= Goal of the exercise =
Begin with the first line below and retype each line exactly through the line containing "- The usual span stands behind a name". Any pictures are to be left out.

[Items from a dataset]
####################

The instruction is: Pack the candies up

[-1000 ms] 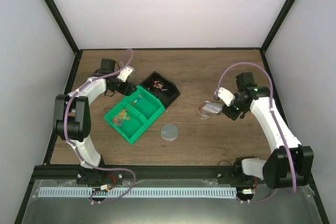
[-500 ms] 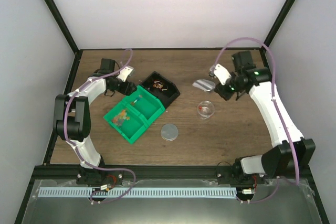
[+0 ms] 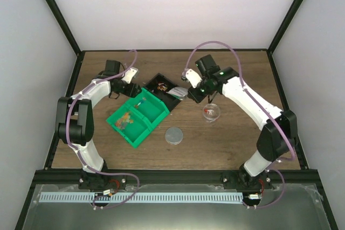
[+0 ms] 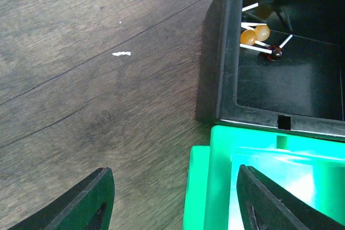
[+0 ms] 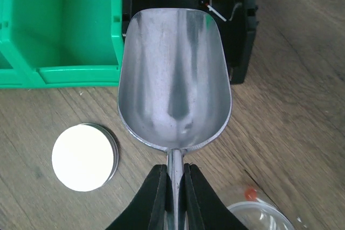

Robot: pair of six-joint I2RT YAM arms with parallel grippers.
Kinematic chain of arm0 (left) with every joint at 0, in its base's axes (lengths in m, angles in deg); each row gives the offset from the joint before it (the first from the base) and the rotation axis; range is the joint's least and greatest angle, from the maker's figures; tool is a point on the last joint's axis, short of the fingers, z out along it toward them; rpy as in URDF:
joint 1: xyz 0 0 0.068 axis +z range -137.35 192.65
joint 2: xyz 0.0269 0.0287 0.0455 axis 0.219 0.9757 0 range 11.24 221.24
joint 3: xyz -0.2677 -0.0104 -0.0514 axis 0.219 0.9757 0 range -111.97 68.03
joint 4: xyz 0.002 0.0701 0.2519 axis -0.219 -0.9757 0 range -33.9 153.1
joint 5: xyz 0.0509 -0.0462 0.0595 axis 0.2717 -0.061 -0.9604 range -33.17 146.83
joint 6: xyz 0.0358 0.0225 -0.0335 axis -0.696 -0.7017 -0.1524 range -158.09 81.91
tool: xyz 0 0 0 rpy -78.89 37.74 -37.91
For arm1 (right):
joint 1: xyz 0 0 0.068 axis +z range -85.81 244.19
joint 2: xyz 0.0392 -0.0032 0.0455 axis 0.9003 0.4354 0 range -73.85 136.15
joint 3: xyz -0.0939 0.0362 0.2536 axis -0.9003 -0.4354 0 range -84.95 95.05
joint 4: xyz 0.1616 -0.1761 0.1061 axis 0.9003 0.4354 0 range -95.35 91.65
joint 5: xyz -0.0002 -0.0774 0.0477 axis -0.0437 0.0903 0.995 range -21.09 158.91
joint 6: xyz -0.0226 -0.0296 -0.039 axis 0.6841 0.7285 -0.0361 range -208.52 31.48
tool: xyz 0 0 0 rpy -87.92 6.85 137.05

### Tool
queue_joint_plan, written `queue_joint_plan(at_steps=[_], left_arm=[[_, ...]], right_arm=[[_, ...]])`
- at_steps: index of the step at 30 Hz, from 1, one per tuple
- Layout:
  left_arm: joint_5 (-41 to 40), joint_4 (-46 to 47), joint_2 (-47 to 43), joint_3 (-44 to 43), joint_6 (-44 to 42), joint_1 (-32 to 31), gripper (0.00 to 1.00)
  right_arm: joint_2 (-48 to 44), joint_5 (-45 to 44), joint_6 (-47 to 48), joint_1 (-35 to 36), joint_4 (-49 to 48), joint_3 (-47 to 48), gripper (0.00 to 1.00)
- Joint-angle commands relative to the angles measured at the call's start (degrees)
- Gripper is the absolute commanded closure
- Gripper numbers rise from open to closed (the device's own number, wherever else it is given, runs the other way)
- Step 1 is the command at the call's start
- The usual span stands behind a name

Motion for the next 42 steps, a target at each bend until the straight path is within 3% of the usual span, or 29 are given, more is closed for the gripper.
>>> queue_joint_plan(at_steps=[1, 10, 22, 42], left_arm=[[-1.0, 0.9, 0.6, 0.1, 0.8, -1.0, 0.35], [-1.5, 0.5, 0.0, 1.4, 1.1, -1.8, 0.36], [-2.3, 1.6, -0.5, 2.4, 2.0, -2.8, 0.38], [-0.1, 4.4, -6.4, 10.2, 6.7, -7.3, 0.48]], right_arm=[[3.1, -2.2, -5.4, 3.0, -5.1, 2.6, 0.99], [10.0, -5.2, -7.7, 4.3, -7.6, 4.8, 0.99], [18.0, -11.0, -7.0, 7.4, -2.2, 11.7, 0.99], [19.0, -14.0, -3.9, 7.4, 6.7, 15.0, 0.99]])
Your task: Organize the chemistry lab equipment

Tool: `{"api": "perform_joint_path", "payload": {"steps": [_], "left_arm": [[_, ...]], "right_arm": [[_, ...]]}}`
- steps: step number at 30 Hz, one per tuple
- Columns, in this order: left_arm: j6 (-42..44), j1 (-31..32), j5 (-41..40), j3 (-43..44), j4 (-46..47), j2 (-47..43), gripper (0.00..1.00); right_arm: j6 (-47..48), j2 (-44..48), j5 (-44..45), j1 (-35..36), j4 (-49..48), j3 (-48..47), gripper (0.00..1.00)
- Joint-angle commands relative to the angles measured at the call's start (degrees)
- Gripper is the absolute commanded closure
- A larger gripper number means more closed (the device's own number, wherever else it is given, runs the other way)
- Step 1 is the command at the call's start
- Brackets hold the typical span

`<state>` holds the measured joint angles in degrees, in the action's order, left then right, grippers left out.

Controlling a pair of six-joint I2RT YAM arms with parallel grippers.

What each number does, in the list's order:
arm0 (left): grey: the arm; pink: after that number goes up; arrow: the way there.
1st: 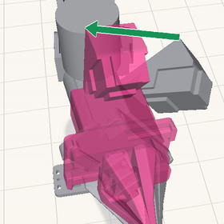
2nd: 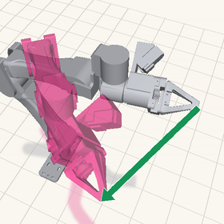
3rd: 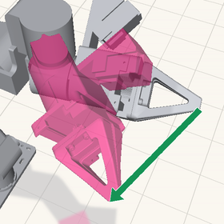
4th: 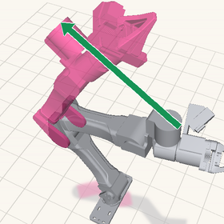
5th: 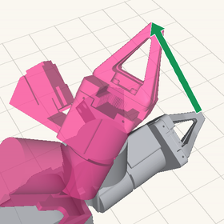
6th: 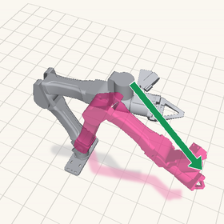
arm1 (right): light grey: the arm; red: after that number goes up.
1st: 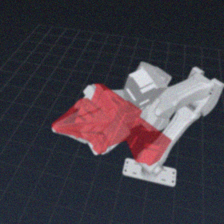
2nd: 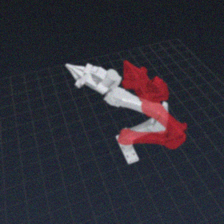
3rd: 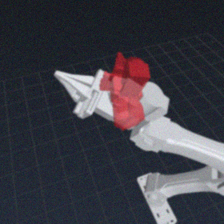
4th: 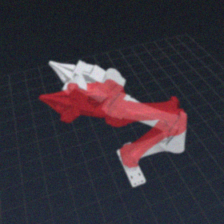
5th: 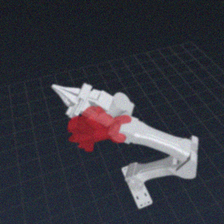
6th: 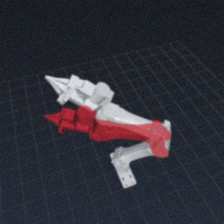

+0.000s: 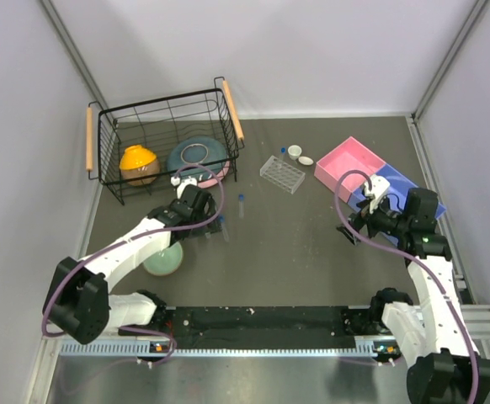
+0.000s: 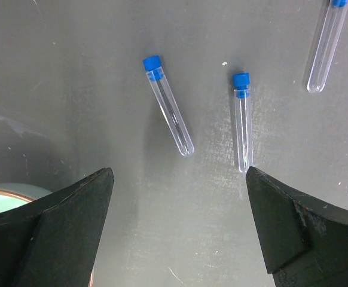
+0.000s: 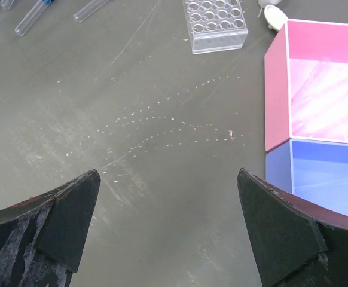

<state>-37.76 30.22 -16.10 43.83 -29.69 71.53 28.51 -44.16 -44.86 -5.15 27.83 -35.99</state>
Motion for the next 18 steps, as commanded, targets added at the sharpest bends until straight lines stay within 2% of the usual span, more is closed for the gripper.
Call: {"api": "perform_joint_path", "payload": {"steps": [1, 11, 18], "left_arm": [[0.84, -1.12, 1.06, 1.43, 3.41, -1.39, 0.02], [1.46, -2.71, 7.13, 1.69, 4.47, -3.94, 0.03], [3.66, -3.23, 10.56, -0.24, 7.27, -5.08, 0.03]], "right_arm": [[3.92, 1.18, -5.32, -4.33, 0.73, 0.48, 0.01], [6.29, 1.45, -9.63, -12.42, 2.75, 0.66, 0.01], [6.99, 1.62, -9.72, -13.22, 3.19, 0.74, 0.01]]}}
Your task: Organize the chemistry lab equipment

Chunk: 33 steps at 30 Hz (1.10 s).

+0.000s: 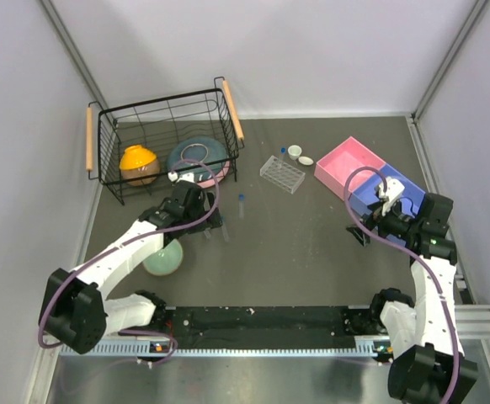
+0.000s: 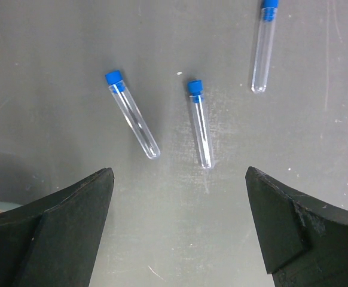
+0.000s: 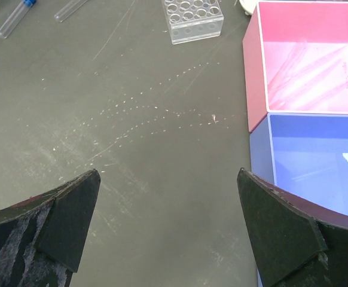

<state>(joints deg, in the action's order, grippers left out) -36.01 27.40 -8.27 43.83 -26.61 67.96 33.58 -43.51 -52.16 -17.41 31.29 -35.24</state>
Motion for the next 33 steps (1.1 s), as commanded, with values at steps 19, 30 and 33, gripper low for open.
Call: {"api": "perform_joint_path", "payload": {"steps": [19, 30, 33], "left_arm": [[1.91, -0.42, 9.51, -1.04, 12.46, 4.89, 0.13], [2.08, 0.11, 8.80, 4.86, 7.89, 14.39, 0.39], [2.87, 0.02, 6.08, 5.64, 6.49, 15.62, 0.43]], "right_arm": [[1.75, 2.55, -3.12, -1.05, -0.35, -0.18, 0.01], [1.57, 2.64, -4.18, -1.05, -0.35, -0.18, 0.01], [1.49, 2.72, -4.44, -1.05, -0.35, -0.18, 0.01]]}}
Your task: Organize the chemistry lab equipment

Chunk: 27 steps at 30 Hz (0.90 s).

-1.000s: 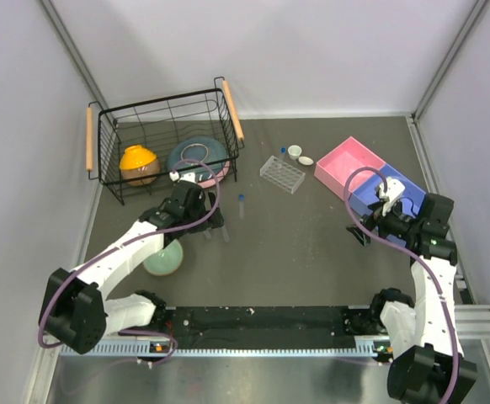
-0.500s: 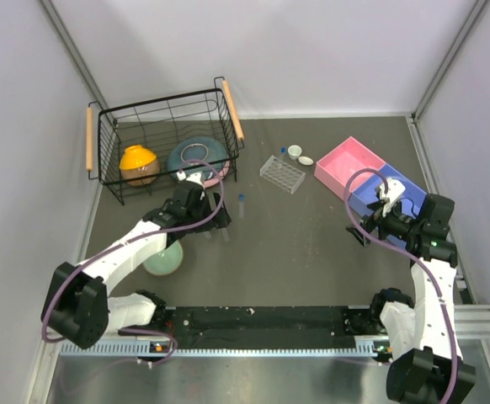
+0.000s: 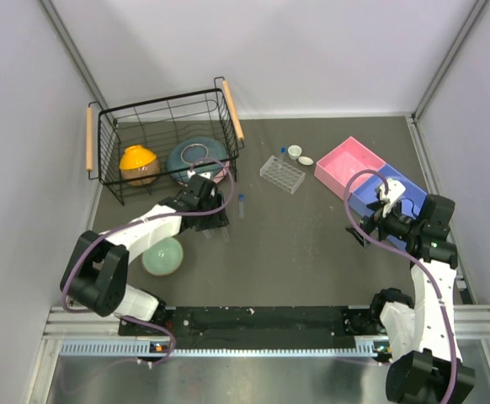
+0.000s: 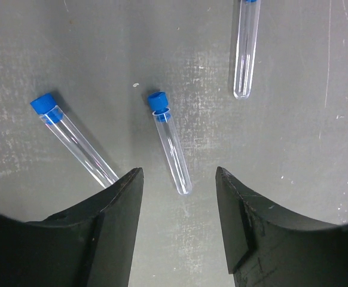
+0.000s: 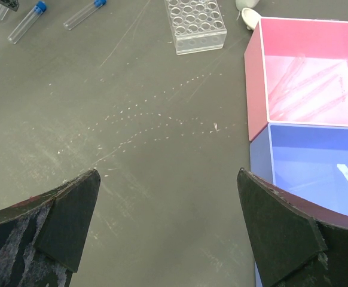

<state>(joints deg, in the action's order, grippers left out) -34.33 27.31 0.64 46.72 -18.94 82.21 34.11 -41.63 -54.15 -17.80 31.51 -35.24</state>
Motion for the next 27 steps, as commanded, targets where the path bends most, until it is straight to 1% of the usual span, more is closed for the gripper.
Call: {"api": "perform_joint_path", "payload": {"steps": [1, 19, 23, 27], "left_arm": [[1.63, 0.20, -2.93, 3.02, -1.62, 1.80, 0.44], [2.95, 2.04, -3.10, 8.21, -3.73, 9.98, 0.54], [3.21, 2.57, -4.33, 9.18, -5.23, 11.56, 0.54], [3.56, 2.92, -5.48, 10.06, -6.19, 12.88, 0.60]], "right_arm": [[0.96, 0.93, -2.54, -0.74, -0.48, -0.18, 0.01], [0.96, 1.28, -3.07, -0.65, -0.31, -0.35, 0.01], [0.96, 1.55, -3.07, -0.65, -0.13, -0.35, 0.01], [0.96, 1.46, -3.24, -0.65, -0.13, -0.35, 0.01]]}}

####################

= Result for this exercise =
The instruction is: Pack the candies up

[-1000 ms] 
[-500 ms] 
[+0 ms] 
[+0 ms] 
[+0 ms] 

Robot: pair of six-joint I2RT YAM arms with parallel grippers.
Kinematic chain of arm0 (left) with every joint at 0, in its base's axes (lengths in m, angles in deg); each row gives the offset from the joint before it (the first from the base) and the rotation axis; range is the joint's least and greatest angle, from the maker's figures; tool is a point on the last joint's axis, short of the fingers, z out along it toward them; rpy as in URDF:
joint 1: xyz 0 0 0.068 axis +z range -137.35 192.65
joint 2: xyz 0.0269 0.0287 0.0455 axis 0.219 0.9757 0 range 11.24 221.24
joint 3: xyz -0.2677 -0.0104 -0.0514 axis 0.219 0.9757 0 range -111.97 68.03
joint 4: xyz 0.002 0.0701 0.2519 axis -0.219 -0.9757 0 range -33.9 153.1
joint 5: xyz 0.0509 -0.0462 0.0595 axis 0.2717 -0.061 -0.9604 range -33.17 146.83
joint 6: xyz 0.0358 0.0225 -0.0335 axis -0.696 -0.7017 -0.1524 range -158.09 81.91
tool: xyz 0 0 0 rpy -78.89 37.74 -37.91
For arm1 (right):
joint 1: xyz 0 0 0.068 axis +z range -85.81 244.19
joint 2: xyz 0.0392 -0.0032 0.0455 axis 0.9003 0.4354 0 range -73.85 136.15
joint 3: xyz -0.0939 0.0362 0.2536 axis -0.9003 -0.4354 0 range -84.95 95.05
joint 4: xyz 0.1616 -0.1761 0.1061 axis 0.9003 0.4354 0 range -95.35 91.65
joint 5: xyz -0.0002 -0.0774 0.0477 axis -0.0437 0.0903 0.995 range -21.09 158.91
joint 6: xyz -0.0226 -0.0296 -0.039 axis 0.6841 0.7285 -0.0361 range -208.52 31.48
tool: xyz 0 0 0 rpy -87.92 6.85 137.05

### Tool
queue_joint_plan, written `queue_joint_plan(at_steps=[_], left_arm=[[_, ...]], right_arm=[[_, ...]])`
- at_steps: index of the step at 30 Hz, from 1, one per tuple
- Layout:
  left_arm: joint_5 (-41 to 40), joint_4 (-46 to 47), joint_2 (-47 to 43), joint_3 (-44 to 43), joint_6 (-44 to 42), joint_1 (-32 to 31), gripper (0.00 to 1.00)
  right_arm: joint_2 (-48 to 44), joint_5 (-45 to 44), joint_6 (-47 to 48), joint_1 (-35 to 36), joint_4 (-49 to 48), joint_3 (-47 to 48), gripper (0.00 to 1.00)
- Joint-angle commands relative to the angles measured at the call's start (degrees)
- Gripper is the absolute commanded closure
- Gripper numbers rise from open to closed (the device's own number, wherever else it is given, runs the other way)
- Step 1 is the command at the call's start
- The usual span stands behind a name

The work on this exercise is finished.